◆ Work to be completed ◆
When you find the line with "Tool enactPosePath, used" among the records below, reproduce it and each line after it exactly, ending with the line with "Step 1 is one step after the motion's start".

◆ Dataset extract ◆
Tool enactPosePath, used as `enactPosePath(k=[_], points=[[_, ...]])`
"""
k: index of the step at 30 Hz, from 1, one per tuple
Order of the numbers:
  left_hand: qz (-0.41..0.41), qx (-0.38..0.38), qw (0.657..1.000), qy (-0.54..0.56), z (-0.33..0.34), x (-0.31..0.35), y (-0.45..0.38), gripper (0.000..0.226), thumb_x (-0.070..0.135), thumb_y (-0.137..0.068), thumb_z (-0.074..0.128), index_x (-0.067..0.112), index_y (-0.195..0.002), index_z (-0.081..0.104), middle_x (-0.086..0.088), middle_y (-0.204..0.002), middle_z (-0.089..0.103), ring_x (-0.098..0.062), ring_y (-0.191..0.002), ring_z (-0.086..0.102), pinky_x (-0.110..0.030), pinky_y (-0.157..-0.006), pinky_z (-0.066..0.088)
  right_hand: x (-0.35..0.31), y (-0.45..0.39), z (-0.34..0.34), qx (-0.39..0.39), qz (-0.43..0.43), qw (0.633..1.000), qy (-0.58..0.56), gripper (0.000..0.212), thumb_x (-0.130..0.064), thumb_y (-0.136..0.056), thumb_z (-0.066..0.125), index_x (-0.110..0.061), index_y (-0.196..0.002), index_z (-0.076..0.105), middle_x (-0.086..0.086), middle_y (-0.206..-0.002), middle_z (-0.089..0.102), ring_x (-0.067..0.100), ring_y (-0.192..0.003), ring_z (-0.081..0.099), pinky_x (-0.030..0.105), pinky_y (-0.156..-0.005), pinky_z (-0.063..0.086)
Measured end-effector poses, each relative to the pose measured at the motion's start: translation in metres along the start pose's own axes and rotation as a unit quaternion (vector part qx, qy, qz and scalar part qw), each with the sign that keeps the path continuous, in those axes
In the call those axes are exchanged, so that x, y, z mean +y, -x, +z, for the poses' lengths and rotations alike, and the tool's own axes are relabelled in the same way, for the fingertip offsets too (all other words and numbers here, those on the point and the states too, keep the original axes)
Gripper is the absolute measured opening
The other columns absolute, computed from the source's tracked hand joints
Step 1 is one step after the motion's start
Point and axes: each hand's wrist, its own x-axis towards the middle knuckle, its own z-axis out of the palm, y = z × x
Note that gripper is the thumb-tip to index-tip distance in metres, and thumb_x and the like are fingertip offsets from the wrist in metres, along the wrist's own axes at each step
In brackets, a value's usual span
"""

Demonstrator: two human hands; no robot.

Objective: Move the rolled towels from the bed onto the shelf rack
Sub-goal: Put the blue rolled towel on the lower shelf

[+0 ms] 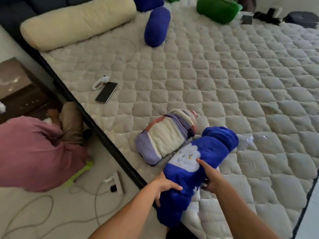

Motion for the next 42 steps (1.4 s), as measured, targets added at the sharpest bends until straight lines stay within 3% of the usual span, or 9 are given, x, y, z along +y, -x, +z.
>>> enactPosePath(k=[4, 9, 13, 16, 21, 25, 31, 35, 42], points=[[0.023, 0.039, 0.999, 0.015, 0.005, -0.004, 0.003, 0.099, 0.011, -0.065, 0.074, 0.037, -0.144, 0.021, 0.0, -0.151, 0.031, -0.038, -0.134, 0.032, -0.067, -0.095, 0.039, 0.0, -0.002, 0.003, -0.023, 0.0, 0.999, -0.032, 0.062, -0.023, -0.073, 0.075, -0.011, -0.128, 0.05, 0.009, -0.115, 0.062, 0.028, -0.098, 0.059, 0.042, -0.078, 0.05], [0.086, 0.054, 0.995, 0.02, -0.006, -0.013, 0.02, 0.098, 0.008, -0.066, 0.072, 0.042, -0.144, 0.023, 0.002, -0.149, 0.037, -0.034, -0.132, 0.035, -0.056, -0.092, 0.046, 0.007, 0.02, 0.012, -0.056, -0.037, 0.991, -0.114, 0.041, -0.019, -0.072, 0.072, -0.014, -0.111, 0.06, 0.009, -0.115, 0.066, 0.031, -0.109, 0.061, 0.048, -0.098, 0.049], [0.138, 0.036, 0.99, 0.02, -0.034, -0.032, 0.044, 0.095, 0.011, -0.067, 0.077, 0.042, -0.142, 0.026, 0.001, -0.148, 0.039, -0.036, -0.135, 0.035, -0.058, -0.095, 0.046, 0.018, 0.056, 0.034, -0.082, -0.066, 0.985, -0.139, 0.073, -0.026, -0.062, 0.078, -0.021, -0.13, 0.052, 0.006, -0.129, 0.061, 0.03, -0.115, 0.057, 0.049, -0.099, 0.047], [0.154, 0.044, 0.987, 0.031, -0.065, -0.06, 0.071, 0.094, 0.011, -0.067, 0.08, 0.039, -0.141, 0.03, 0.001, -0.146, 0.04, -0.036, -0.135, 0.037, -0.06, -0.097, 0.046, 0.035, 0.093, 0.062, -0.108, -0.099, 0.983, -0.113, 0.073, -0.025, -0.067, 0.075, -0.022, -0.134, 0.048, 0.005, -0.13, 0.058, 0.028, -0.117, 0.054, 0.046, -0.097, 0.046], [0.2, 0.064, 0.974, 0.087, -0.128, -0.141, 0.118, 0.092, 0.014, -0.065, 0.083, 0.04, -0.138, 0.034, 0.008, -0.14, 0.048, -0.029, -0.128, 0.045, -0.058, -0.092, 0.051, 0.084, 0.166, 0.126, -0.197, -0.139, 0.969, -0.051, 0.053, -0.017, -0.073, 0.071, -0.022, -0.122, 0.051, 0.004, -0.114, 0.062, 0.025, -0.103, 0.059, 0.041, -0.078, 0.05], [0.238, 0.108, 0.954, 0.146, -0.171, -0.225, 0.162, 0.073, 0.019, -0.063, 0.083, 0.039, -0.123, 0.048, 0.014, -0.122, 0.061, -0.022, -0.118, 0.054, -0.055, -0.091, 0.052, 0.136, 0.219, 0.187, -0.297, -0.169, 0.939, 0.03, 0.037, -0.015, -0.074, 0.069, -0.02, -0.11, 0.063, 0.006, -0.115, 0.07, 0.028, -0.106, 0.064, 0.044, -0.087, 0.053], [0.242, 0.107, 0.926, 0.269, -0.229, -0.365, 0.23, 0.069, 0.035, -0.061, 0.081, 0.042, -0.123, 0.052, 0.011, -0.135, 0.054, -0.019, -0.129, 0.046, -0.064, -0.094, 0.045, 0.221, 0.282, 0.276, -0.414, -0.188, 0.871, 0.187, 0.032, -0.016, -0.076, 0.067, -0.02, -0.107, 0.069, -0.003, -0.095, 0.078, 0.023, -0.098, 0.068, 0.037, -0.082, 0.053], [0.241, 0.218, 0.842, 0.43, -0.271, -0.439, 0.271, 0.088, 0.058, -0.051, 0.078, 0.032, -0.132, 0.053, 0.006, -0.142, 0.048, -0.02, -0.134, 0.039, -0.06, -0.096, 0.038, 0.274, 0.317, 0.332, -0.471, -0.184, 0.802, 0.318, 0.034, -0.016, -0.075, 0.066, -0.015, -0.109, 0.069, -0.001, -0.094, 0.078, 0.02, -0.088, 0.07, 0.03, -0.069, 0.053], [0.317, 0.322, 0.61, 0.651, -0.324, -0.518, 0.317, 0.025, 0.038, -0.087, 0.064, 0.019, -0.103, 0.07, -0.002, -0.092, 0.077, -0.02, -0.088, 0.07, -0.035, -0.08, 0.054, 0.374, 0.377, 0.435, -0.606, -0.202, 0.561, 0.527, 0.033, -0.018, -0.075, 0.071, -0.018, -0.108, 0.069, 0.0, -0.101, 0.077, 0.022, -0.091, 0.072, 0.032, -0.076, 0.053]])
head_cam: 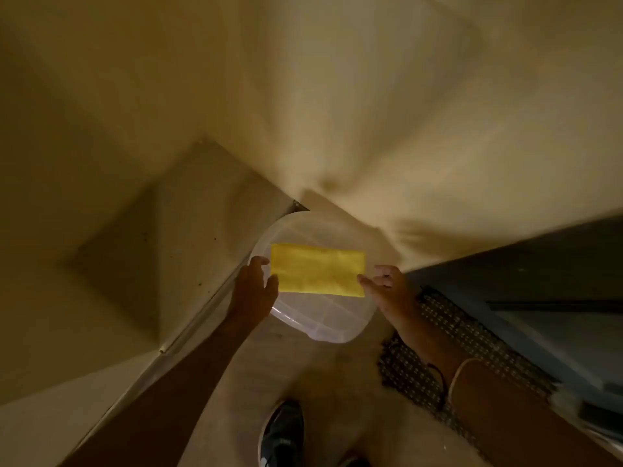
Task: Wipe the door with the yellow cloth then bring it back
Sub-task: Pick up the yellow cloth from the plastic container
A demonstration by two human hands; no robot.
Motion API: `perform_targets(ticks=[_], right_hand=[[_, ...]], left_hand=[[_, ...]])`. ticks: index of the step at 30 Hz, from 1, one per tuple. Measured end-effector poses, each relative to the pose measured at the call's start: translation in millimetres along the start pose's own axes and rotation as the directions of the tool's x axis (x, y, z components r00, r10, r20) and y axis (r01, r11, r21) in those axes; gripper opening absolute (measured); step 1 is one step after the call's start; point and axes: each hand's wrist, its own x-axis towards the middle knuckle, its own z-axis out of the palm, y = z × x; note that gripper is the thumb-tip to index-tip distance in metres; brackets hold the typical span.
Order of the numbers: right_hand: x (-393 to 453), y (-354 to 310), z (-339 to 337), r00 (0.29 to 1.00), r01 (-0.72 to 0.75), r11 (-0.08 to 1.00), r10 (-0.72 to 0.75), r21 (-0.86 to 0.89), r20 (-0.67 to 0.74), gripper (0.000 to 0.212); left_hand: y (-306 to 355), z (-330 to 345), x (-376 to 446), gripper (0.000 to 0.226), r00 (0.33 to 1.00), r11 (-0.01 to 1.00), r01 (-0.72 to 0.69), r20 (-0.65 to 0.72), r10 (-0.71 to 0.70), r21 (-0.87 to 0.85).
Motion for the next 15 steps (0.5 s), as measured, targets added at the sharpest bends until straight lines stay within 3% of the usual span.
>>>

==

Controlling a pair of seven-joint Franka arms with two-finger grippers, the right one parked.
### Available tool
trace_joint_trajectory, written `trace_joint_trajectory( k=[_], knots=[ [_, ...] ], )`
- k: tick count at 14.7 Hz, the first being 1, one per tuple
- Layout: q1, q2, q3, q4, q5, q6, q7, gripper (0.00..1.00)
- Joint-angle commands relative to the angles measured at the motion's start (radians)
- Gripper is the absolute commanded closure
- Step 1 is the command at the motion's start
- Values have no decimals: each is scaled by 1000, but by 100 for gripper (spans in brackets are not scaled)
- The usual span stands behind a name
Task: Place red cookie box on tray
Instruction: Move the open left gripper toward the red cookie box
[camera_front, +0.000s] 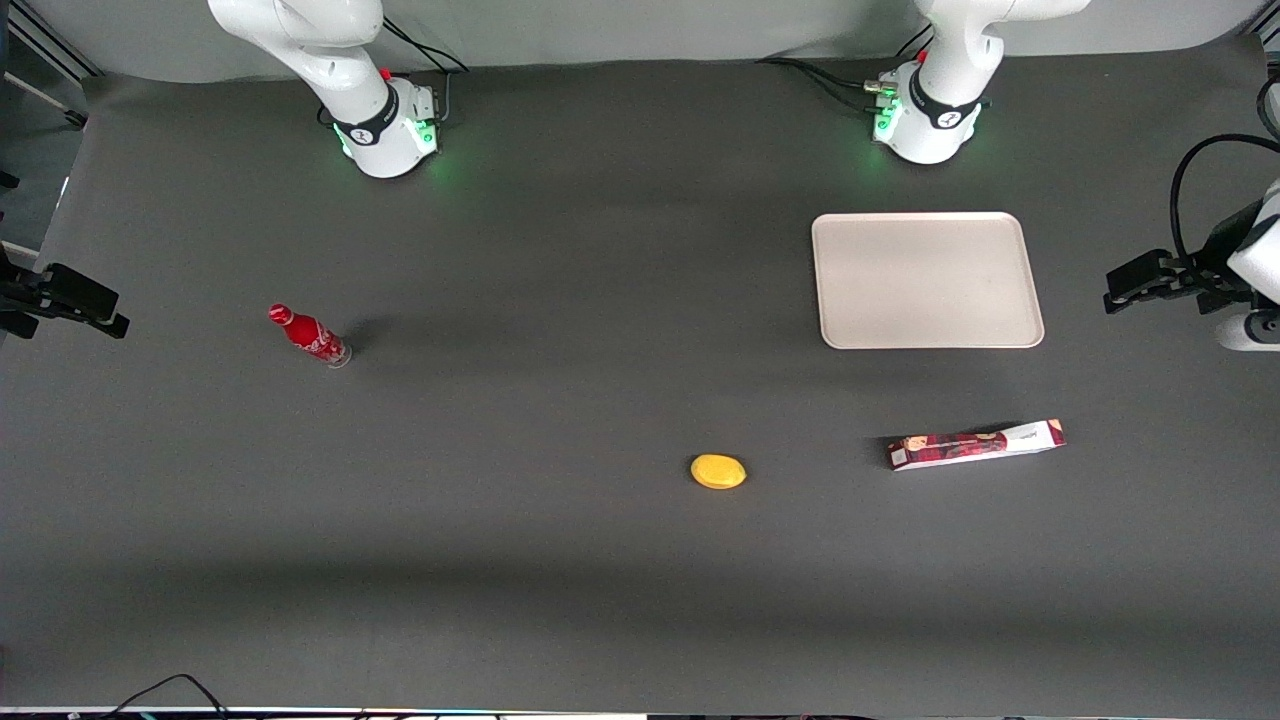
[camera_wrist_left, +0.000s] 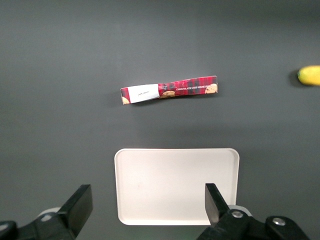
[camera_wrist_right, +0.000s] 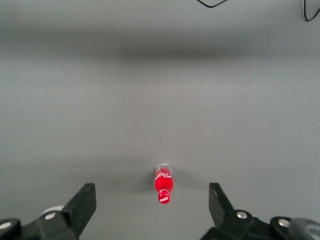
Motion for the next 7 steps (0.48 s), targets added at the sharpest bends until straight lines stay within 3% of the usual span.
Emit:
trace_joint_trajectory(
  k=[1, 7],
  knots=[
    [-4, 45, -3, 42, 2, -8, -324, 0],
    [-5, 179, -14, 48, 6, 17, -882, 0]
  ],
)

◆ Completed task ◆
Tool enactPosePath, used as `enactPosePath(k=[_], points=[[_, ...]])`
"""
k: index of the step at 30 Hz, from 1, one per tuple
Order of the numbers:
  left_hand: qz (-0.41..0.41), qx (-0.38..0.38), qw (0.657..1.000), qy (-0.54..0.56), z (-0.33..0.34), x (-0.31..0.35), y (-0.45..0.38), gripper (0.000..0.226), thumb_x (-0.070..0.135), thumb_y (-0.137..0.068), thumb_z (-0.074..0.128), index_x (-0.067..0.112), index_y (-0.195..0.002), index_z (-0.081..0.104), middle_x (-0.086..0.088), middle_y (-0.204..0.002), middle_z (-0.089..0.103), ring_x (-0.098..0.062), ring_y (-0.191..0.002), ring_z (-0.086..0.102), pinky_x (-0.110..0.030), pinky_y (-0.157..-0.006), pinky_z (-0.066..0.088)
  right_hand: x (-0.35..0.31), y (-0.45..0.39), z (-0.34..0.34), qx (-0.39..0.39), qz (-0.43..0.43), qw (0.633..1.000), qy (-0.58..0.56), gripper (0.000..0.212), thumb_x (-0.130..0.064), thumb_y (-0.136..0.056), thumb_z (-0.066..0.125), index_x (-0.110..0.061), index_y (-0.196..0.002), index_z (-0.076..0.105), middle_x (-0.086..0.086), middle_y (-0.206..-0.002), middle_z (-0.089..0.102), ring_x (-0.067..0.100), ring_y (-0.192..0.003), ring_z (-0.081..0.099), pinky_x (-0.030..0.105), pinky_y (-0.156..-0.005), pinky_z (-0.063..0.086)
Measured end-effector poses, each relative to the pose measured at the motion's start: translation in metres along the start pose's own axes and rotation as a unit quaternion (vector part qx, qy, qz and scalar part qw), each with the sign that keeps the path continuous, in those axes
In the call those axes are exchanged, so that x, y, z mean +y, -x, +z, for the poses' lengths and rotations alike, and the tool's own axes are relabelled in the same way, for the fingertip offsets too (all other words and numbers here, those on the point and the states too, keep the original axes)
Gripper is the absolute measured opening
The other columns absolute, computed from the source's tracked hand joints
Step 1 is one step after the motion's start

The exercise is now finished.